Le grand-père de Joey n’ouvre plus la bouche depuis qu’on lui a coupé la langue. Il n’a plus toute sa raison depuis que des soldats français ont violé et tué sa soeur. Dans un pays qu’on appelait
l’Indochine. Dans une guerre d’où certains sont revenus manchots et la plupart l’esprit en lambeaux. La guerre ne se termine jamais pour ceux qui restent avec leurs souvenirs et leurs morts. Tom
et Joey accompagnent Houng Chiu-faï jusqu’au bout de sa vengeance. Ils ne savent pas ce qu’ils feront de cet héritage. Psychologie et enquête policière, mais surtout retour sur un noir passé.
"Je mourrai pas gibier" (2006). Il s’appelle Martial, il vient d’abattre cinq personnes et en blesser gravement deux autres, lors du mariage de son frère. Il n’a pas pu se
suicider, il ne lui restait plus de cartouches. Construit en flash-back, le roman déroule l’engrenage fatal qui a mené cet adolescent au carnage. Dans son village, Mortagne, ils sont tous soit
scieurs, soit vignerons, deux clans ennemis qui s’affrontent depuis toujours. Alors, Martial préfère aller apprendre la mécanique plutôt que le travail du bois. Il veut échapper au proverbe que
citent aussi bien les scieurs que les gars de la vigne : "Je suis né chasseur ! Je mourrai pas gibier !" Parce qu’à Mortagne, la violence est partout.
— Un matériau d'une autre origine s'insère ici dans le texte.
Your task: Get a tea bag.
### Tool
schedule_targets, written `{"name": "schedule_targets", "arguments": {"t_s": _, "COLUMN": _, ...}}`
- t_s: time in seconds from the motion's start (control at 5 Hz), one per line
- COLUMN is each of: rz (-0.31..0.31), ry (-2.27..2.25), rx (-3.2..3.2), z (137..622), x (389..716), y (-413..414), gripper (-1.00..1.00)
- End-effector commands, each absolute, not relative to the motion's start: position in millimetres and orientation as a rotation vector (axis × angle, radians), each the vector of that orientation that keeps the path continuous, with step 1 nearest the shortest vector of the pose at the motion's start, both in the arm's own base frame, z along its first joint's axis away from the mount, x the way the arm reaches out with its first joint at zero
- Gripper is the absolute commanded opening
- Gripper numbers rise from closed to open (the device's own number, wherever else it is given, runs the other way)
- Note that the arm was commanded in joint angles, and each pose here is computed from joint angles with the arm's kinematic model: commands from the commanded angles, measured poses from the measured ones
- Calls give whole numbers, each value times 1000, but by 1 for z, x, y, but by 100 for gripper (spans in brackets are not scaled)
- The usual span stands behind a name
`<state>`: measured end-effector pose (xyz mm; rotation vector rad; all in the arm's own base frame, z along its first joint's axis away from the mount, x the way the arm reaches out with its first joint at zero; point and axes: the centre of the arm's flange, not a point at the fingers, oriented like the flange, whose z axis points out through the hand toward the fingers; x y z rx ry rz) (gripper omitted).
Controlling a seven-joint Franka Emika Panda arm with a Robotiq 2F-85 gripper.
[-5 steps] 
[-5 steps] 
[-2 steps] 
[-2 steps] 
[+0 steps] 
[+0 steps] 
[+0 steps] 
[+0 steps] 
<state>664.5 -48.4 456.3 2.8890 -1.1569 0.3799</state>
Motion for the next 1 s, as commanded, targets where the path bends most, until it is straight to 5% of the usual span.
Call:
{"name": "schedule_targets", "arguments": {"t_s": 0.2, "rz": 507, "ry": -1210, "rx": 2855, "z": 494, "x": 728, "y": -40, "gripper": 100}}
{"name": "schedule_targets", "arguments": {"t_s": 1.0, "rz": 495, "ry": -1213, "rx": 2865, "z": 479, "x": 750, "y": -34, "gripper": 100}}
Dans les parties de chasse et les fêtes de
village. à la scierie, où le père de Martial a attrapé un cancer. Le seul en dehors de tout cela, c’est Terence, le débile du village, que tout le monde tient à l’écart. Lorsque le frère de
Martial, Arnaud, et son pote Frédo, vont se défouler sur lui, deux week-ends de suite, Martial se présente à la cérémonie du mariage la haine au coeur. Dans ce village, les armes sont partout. Alors, il se met à la fenêtre de la chambre de ses
parents et devient lui aussi chasseur. (Adapté en BD par Alfred, éditions Delcourt).
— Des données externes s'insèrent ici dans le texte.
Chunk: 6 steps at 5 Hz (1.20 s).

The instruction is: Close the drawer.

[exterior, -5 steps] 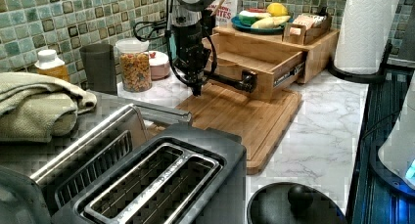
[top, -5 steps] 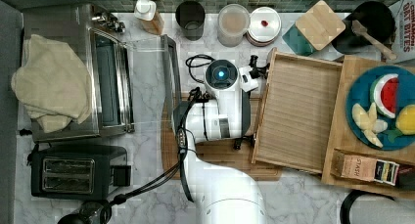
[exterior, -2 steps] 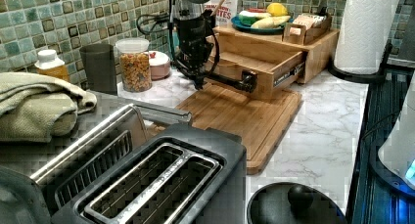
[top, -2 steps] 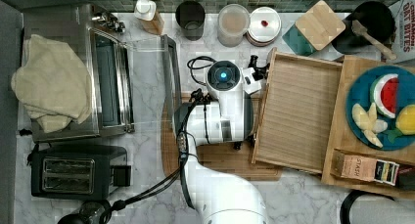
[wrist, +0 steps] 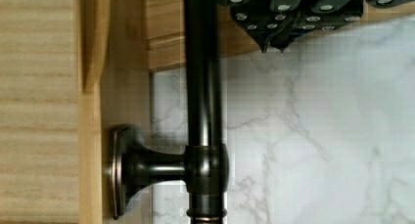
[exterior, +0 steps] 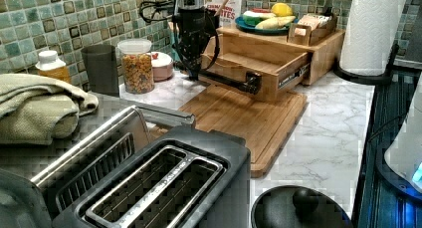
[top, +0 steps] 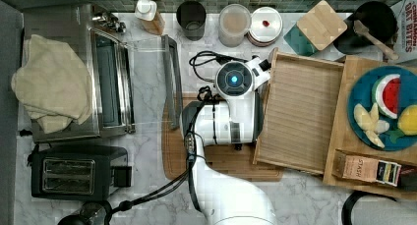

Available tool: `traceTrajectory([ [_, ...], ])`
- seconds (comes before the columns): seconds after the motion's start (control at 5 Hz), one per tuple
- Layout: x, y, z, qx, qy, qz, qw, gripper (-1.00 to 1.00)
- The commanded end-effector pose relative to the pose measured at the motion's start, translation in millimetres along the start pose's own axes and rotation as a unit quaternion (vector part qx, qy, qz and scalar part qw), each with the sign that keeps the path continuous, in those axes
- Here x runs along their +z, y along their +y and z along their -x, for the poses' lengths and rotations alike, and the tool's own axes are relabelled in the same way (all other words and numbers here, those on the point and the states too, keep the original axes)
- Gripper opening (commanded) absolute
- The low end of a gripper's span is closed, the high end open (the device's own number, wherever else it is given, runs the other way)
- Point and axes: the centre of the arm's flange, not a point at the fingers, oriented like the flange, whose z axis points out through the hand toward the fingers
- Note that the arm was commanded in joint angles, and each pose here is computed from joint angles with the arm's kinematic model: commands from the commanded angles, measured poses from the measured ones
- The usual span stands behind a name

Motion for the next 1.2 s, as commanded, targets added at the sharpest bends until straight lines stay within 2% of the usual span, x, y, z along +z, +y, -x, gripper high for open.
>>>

"La brigade de l’œil" (2007). Rush Island, 2037. La loi Bradbury interdit toutes les images depuis vingt ans sur l’ensemble du territoire. La propagande matraque : "Les
photographies sont nocives." "Le cinéma rend fou." "La télévision est l’opium du peuple." Les agents de la Brigade de l’OEil, les yeux armés du gouvernement, traquent les terroristes opposés à
cette dictature. Brûlent les images encore en circulation et les pupilles de ceux qui en possèdent. "Parce qu’un bon citoyen est un citoyen aveugle." Kao a quinze ans. Il ne craint pas les
images. Elles le fascinent. Après le lycée, il traîne dans les rues de Badwords pour en distribuer clandestinement. Une rumeur circule : des films auraient survécu. Ils seraient enfouis quelque
part dans l’île. Kao est prêt à risquer gros pour les sauver des flammes.
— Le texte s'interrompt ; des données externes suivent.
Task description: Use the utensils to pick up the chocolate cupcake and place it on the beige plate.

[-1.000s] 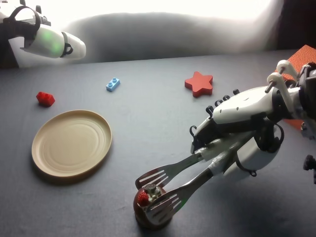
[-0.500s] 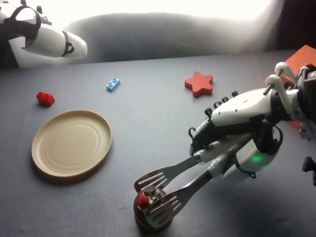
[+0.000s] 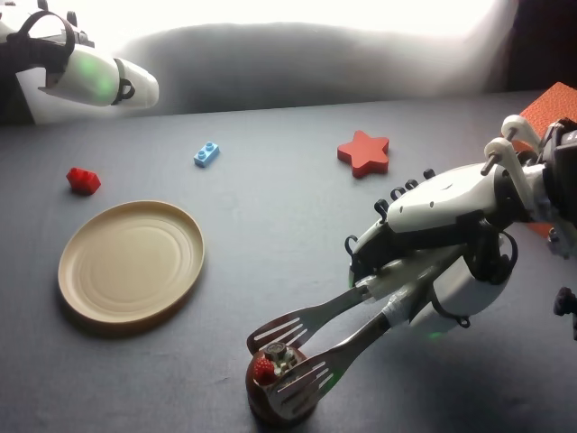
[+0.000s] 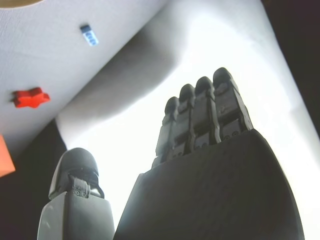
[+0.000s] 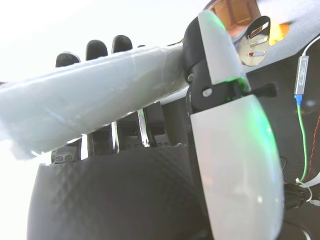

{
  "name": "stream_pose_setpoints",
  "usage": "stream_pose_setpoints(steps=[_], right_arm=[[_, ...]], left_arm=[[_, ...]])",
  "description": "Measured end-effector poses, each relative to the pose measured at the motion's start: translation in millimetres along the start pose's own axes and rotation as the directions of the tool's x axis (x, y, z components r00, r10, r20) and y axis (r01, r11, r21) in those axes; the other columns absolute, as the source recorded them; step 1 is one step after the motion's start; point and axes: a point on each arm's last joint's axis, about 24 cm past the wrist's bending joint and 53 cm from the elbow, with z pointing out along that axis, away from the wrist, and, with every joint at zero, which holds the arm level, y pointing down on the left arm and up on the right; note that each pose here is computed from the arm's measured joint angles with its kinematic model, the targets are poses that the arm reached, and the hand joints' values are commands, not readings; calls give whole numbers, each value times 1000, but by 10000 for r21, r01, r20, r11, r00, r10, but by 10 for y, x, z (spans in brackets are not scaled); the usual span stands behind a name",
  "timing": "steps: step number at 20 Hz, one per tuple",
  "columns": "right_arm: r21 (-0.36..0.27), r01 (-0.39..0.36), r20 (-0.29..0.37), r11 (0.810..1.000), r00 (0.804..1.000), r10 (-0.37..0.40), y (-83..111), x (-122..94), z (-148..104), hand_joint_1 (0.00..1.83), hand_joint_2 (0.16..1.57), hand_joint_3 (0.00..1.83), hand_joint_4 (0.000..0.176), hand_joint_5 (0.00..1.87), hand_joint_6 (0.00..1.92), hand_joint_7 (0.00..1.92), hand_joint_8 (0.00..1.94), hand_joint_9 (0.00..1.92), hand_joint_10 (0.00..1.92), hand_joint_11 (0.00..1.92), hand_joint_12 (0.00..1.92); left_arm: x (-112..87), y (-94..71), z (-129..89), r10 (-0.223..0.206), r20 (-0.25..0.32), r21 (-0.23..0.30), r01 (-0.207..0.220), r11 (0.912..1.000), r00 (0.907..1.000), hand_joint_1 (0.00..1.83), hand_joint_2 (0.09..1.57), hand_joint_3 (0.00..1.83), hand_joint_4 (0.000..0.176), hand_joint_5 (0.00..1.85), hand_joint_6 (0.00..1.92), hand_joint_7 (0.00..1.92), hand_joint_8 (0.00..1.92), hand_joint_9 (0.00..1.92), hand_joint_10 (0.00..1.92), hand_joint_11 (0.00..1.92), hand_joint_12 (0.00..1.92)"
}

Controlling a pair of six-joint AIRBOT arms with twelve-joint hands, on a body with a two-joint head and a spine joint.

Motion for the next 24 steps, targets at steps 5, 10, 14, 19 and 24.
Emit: stream_pose_setpoints(steps=[5, 10, 14, 19, 24], right_arm=[[-38, 52, 79, 10000, 10000, -52, 16, -39, -22, 1154, 1283, 3, 0, 612, 1324, 718, 1561, 469, 1467, 426, 1839], [-73, 202, 104, 9998, 9997, -201, 44, -76, -52, 1322, 1284, 0, 0, 563, 1265, 661, 1584, 711, 1672, 605, 1727], [-104, 555, 93, 9984, 9984, -554, 59, -59, -61, 1346, 1246, 0, 0, 803, 1032, 657, 1581, 676, 1691, 688, 1780], [-263, 2335, 540, 9720, 9712, -2319, 219, -5, -146, 1336, 1271, 1, 0, 766, 960, 647, 1652, 615, 1802, 554, 1913], [-309, 3071, 1016, 9512, 9477, -3027, 295, -12, -163, 1450, 1270, 0, 0, 699, 1082, 621, 1643, 610, 1658, 503, 1901]], left_arm=[[0, 1, 0, 4, 1, -4, -4, 10000, 10000, 89, 1155, 2, 0, 68, 2, 97, 6, 65, 5, 0, 0], [0, 0, 0, 0, 0, 0, 0, 10000, 10000, 76, 1151, 0, 0, 65, 4, 83, 4, 56, 4, 0, 0], [2, -3, -1, 1, -5, 10, -1, 10000, 10000, 74, 1155, 1, 0, 63, 3, 81, 2, 55, 3, 0, 0], [2, -2, -1, 1, -3, 6, -1, 10000, 10000, 70, 1154, 0, 0, 62, 1, 77, 1, 41, 0, 0, 0], [-1, 2, 0, 4, 2, -7, -4, 10000, 10000, 91, 1152, 0, 0, 53, 0, 74, 0, 53, 5, 0, 0]])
"Le contour de toutes les peurs" (2008). Lorsque Clément, 14 ans, rentre chez lui après le collège, il se trouve face à un inconnu qui l’agresse violemment. Il dit être à la
recherche de Maître Rivière, et Clément comprend alors que c’est sa mère, avocate, qui est visée. Son bureau est saccagé, des insultes et des menaces ont été peintes sur les murs. Tout ce que
l’homme dit, en pleurant, c’est qu’il avait une fille, Cannelle. Pendant plusieurs heures, dans l’attente de son retour, ils vont tous les deux se faire face. L'adolescent, immobilisé par des
fils d’étendage, assiste alors à une scène insoutenable et incompréhensible : l’homme s’enfonce plusieurs grosses agrafes dans sa main, dans son bras, puis dans sa bouche, avant de partir en
disant : "Je reviendrai"… Qui est cet homme ? Et pourquoi a-t-il agi ainsi ? La mère de Clément comprend immédiatement qu’il s’agit du mari d’une femme condamnée pour matricide, qu’elle a
défendue… Lui, après un court séjour à l’hôpital, tente de reprendre une vie normale, mais il vit en permanence avec la peur de voir surgir à nouveau son agresseur.
Tous ces titres sont publiés aux Éditions du Rouergue, collection DoAdo Noir.